__To do__. Print the lines of the data, starting with the first, up to and including the line where "The pixel (310, 121)" appears.

__Records excerpted from a collection__.
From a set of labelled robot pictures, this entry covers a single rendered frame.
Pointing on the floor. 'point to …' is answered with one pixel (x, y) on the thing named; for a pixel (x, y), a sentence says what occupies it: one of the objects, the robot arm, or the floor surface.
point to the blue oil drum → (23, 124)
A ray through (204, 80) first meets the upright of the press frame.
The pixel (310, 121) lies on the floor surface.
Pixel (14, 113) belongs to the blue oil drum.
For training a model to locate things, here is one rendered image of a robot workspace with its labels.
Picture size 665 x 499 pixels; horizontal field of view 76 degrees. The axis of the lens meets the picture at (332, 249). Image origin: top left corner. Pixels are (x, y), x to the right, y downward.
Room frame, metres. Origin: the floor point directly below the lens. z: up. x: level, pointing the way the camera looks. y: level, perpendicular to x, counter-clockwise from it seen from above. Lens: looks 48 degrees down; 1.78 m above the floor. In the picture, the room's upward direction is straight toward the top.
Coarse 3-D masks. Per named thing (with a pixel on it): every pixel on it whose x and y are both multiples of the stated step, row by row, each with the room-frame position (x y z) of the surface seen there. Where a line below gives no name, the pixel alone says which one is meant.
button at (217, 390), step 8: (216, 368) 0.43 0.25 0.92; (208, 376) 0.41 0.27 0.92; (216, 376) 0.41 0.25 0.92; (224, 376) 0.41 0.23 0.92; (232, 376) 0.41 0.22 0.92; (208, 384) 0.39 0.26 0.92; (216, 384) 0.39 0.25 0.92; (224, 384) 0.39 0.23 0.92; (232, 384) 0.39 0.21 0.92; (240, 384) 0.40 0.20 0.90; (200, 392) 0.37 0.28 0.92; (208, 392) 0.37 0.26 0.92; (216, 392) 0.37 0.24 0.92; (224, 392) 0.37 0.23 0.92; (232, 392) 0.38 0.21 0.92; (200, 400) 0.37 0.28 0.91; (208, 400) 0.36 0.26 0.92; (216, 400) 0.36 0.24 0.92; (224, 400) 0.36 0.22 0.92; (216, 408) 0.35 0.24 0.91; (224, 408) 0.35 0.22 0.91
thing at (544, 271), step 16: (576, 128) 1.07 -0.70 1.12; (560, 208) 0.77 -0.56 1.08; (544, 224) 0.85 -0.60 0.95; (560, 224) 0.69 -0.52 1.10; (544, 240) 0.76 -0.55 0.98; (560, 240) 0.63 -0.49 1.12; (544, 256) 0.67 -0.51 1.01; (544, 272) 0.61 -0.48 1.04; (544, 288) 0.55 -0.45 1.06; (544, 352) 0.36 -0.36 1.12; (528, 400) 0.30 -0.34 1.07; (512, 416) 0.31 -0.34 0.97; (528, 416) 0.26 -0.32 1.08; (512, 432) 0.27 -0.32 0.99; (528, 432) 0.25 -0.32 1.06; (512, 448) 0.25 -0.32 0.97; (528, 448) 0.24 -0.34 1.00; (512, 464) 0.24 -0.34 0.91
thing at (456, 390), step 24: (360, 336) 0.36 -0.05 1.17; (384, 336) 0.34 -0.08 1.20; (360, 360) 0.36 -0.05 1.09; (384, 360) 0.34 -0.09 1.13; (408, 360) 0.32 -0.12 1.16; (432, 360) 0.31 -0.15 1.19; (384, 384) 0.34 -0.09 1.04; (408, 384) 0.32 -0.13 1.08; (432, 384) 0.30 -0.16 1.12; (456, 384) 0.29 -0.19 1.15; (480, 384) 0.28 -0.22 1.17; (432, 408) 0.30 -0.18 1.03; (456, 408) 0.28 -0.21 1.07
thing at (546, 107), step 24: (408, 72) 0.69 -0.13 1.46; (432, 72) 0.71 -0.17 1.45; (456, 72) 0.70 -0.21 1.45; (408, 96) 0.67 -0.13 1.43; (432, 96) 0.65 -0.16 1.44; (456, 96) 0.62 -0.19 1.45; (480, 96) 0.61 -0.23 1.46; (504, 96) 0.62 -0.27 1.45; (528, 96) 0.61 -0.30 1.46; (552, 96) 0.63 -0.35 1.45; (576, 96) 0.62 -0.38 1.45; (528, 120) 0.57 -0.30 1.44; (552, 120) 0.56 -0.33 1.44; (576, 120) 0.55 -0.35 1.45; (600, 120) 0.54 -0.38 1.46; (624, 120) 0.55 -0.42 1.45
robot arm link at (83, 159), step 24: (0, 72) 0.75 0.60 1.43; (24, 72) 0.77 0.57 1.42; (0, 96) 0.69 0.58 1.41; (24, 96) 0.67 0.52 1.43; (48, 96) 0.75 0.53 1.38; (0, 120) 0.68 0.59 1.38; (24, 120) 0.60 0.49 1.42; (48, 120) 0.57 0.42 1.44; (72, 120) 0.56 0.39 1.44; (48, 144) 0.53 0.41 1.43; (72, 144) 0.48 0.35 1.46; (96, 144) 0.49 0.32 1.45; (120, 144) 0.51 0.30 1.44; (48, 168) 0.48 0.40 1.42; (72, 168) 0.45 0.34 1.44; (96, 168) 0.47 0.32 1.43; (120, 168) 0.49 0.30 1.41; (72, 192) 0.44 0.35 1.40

__Reply to the task__.
From a set of labelled robot pictures, this entry covers a single rendered frame.
Pointing on the floor. 'point to …' is answered with one pixel (x, y) on the thing named; for a pixel (x, y), a sentence says what occupies it: one of the objects, the robot arm, or the floor surface.
point to the blue oil drum → (23, 124)
A ray through (204, 80) first meets the upright of the press frame.
The pixel (310, 121) lies on the floor surface.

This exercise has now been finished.